In addition to the pixel values being scrambled, the order of the pixels in the chunky buffer is also out of sequence. By incorporating this into the effect code we can skip a swap operation.
The bits of the pixel values need to be scrambled differently for odd and even pixels:
3 2 _ _ 1 0 _ _
vs _ _ 3 2 _ _ 1 0
and these need to be ORed together into the chunky buffer, so each byte contains two pixels. All of this is fine in a table effect, but annoying for something like a texture mapper, where you want to jump to and write specific pixels.
In practical terms this means you need two versions of your pre-scrambled texture. On some table scenes we went a step further for optimisation, and created additional texture variants for repeated pixels (a3 a2 a3 a2 a1 a0 a1 a0
) and consecutive pixels (a3 a2 b3 b2 a1 a0 b1 b0
). This avoids some moves but takes time to pre-calculate and takes up a lot of memory.

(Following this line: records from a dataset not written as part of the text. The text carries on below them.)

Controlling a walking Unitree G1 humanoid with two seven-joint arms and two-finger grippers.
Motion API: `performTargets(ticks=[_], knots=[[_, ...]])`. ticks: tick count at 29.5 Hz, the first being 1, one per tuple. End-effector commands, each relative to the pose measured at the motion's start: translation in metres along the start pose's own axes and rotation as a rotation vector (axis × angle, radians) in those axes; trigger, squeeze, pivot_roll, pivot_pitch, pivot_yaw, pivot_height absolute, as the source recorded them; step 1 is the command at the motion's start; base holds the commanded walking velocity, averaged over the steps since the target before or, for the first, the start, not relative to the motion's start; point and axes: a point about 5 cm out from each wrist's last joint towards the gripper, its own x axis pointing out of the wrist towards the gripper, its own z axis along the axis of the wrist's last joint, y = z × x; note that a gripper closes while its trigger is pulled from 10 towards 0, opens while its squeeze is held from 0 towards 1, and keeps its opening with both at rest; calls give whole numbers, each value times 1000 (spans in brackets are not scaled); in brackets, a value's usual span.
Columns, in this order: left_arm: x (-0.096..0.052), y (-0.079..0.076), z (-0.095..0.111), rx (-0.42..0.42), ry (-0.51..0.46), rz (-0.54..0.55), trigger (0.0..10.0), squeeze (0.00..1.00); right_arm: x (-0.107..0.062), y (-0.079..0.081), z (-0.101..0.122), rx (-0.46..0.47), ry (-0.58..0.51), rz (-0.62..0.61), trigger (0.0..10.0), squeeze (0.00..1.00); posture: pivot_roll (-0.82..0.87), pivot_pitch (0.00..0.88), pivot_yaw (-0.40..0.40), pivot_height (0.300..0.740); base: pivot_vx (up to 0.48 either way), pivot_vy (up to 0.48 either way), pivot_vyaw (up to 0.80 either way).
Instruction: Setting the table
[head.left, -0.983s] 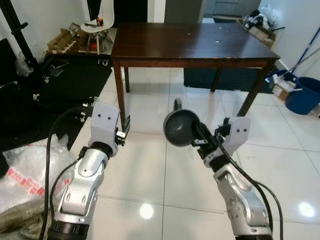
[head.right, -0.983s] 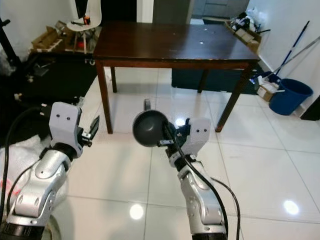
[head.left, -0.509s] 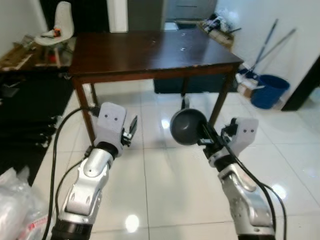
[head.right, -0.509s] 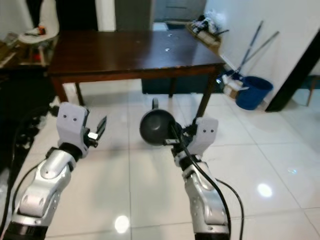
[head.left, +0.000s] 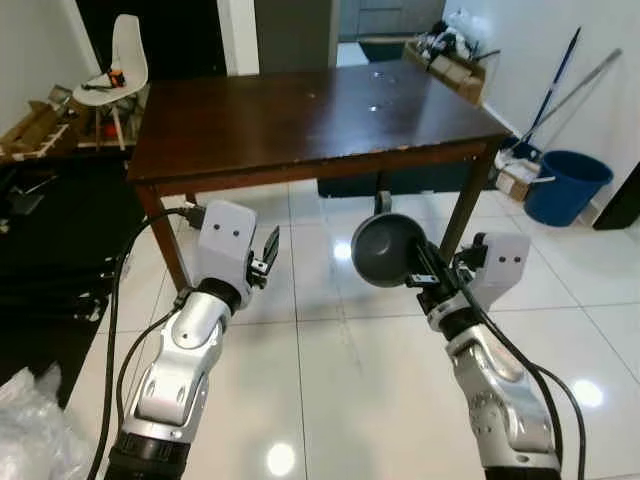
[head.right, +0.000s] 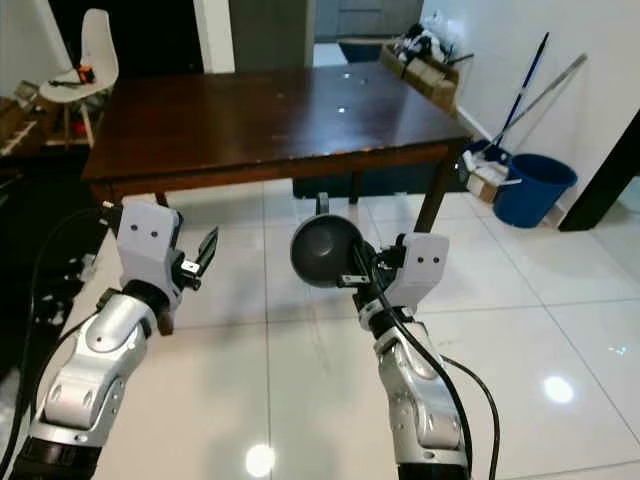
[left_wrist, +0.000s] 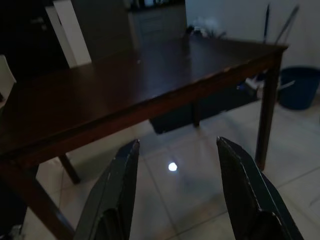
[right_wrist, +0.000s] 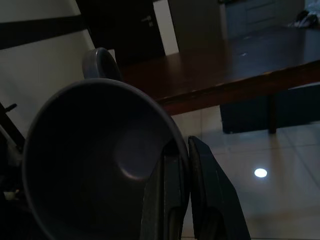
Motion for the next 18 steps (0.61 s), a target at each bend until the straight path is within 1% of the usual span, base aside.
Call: performTargets(ticks=[1, 5, 6, 12, 15, 18], knots=[[0, 2, -3, 5, 14, 2, 10000, 59, 0, 3, 2, 6, -14, 12, 10000, 0, -56, 0, 86, 740, 465, 0, 0], [0, 4, -4, 6, 19, 12, 10000, 24, 0, 7, 2, 23, -22, 28, 10000, 0, -51, 0, 83, 740, 465, 0, 0], [0, 5, -4, 3, 23, 21, 10000, 0, 0, 8, 2, 26, -22, 32, 10000, 0, -49, 0, 82, 740, 465, 0, 0], [-2, 10, -7, -22, 44, 52, 10000, 0, 0, 11, 2, 36, -22, 52, 10000, 0, -44, 0, 77, 740, 463, 0, 0], [-3, 18, -12, -34, 66, 112, 10000, 0, 2, 15, 2, 35, -24, 72, 10000, 0, -42, 0, 72, 740, 452, 0, 0], [-4, 20, -13, -40, 71, 121, 10000, 0, 2, 16, 2, 25, -22, 77, 10000, 0, -41, 0, 71, 740, 447, 0, 0]])
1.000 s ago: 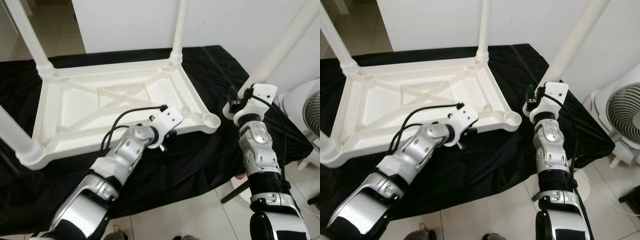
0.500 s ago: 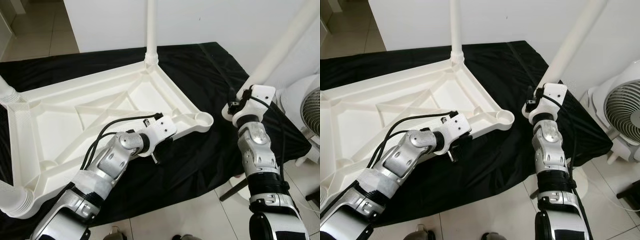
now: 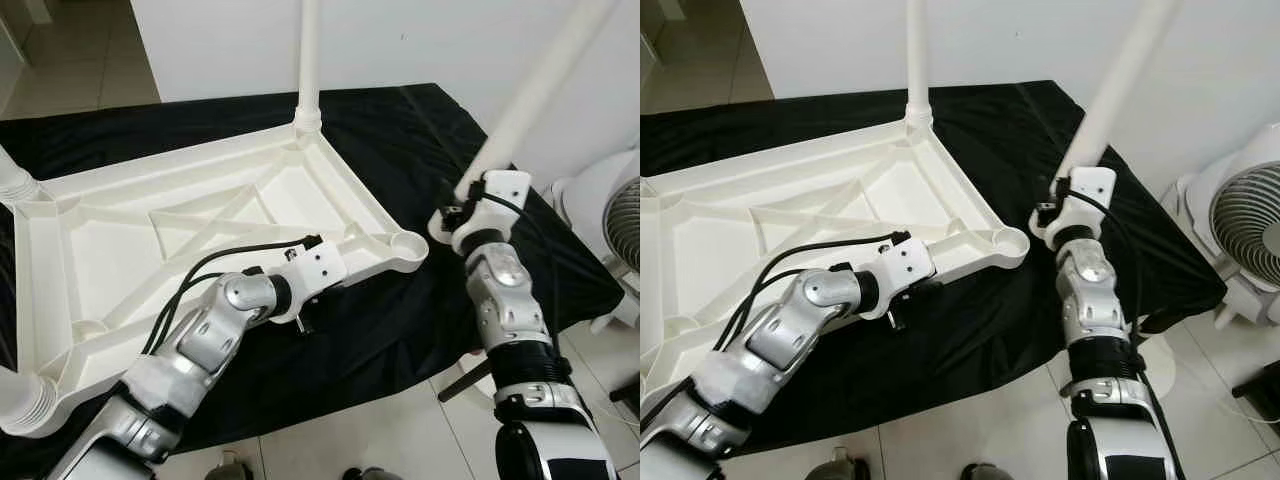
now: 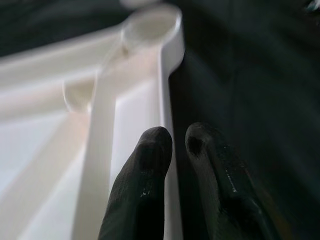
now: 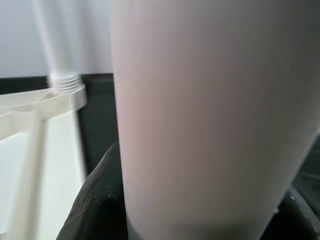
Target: Building children table
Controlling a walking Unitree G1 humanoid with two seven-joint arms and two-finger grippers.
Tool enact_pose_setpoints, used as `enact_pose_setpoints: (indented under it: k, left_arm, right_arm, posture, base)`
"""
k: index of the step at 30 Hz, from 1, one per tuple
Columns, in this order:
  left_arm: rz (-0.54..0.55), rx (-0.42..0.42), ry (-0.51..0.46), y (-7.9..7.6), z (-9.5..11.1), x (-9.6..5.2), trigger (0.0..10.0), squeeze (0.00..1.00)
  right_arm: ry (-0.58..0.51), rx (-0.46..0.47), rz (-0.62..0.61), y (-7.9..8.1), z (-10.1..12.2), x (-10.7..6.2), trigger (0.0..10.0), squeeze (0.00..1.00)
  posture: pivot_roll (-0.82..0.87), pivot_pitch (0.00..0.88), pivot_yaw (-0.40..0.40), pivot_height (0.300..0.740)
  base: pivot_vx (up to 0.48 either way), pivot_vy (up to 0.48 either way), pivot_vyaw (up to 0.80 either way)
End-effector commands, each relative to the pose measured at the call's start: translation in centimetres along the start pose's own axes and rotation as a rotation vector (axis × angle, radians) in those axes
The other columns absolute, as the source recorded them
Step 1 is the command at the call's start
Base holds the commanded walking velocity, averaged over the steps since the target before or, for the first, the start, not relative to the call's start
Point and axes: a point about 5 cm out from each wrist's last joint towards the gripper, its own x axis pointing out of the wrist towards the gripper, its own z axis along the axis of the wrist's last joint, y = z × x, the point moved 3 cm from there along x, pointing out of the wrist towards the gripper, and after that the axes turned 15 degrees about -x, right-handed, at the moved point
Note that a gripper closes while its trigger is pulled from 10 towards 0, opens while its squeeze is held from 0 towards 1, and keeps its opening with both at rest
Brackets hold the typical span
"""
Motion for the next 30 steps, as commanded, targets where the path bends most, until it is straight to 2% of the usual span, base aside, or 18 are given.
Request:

Input: Each group of 8 pixels already in scrambled order A,B,E,F,C,D,G,H across two words
[ A3 A2 B3 B2 A1 A0 B1 B0 E3 E2 F3 F2 E1 E0 F1 F0 ]
[ C3 C2 D3 D2 C1 C0 D1 D0 G3 G2 H3 H2 G1 G0 H1 H0 ]
...
Output: Non-interleaved bitplanes with 3/2 swapped. Each bit is repeated to halve horizontal resolution.
[ A0 A0 B0 B0 C0 C0 D0 E0 E0 F0 F0 G0 G0 H0 H0 ]... bpl1
[ A2 A2 B2 B2 C2 C2 D2 E2 E2 F2 F2 G2 G2 H2 H2 ]... bpl3
[ A1 A1 B1 B1 C1 C1 D1 E1 E1 F1 F1 G1 G1 H1 H1 ]... bpl2
[ A3 A3 B3 B3 C3 C3 D3 E3 E3 F3 F3 G3 G3 H3 H3 ]... bpl4
Blitter operations
- Swap to bpls 1/3 (start of planar buffer)
(a & 0x0F0F) | ((b >> 4) & ~0x0F0F)
a = chunkyStart
b = chunkyStart + 1 word
blit width = 1 word
modulo = 1 word
[ A3 A2 B3 B2 C3 C2 D3 D2 E3 E2 F3 D0 G3 G2 H3 H2 ]
- Swap to bpls 2/4 (end of planar buffer)
((a << 4) & 0x0F0F) | (b & ~0x0F0F)
descending mode for right shift
a = chunkyEnd - 2 words
b = chunkyEnd - 1 word
blit width = 1 word
modulo = 1 word
[ A1 A0 B1 B0 C1 C0 D1 D0 E1 E0 F1 F0 G1 G0 H1 H0 ]
- Copy to bpls 2/4 and apply pixel doubling
(a & 0xAAAA) | ((b >> 1) & ~0xAAAA)
a = bpl1Start
b = bpl1Start
d = bpl2Start
blit width = 1 word
modulo = 0
[ A1 A1 B1 B1 C1 C1 D1 E1 E1 F1 F1 G1 G1 H1 H1 ]... bpl2
[ A3 A3 B3 B3 C3 C3 D3 E3 E3 F3 F3 G3 G3 H3 H3 ]... bpl4
- Apply pixel doubling in place on bpls 1/3
((a << 1) & 0xAAAA) | (b & ~0xAAAA)
descending mode for right shift
a = bpl3End - 1 word
b = bpl3End - 1 word
blit width = 1 word
modulo = 0
[ A0 A0 B0 B0 C0 C0 D0 E0 E0 F0 F0 G0 G0 H0 H0 ]... bpl1
[ A2 A2 B2 B2 C2 C2 D2 E2 E2 F2 F2 G2 G2 H2 H2 ]... bpl3
Table effects #
Ok, so now we have a couple of chunky modes available to us, what can we do with them? The type of oldschool PC effect that’s at the center of this demo is the table effect aka ‘UV table’, ‘move table’, ‘offset table’, and probably a bunch of other things.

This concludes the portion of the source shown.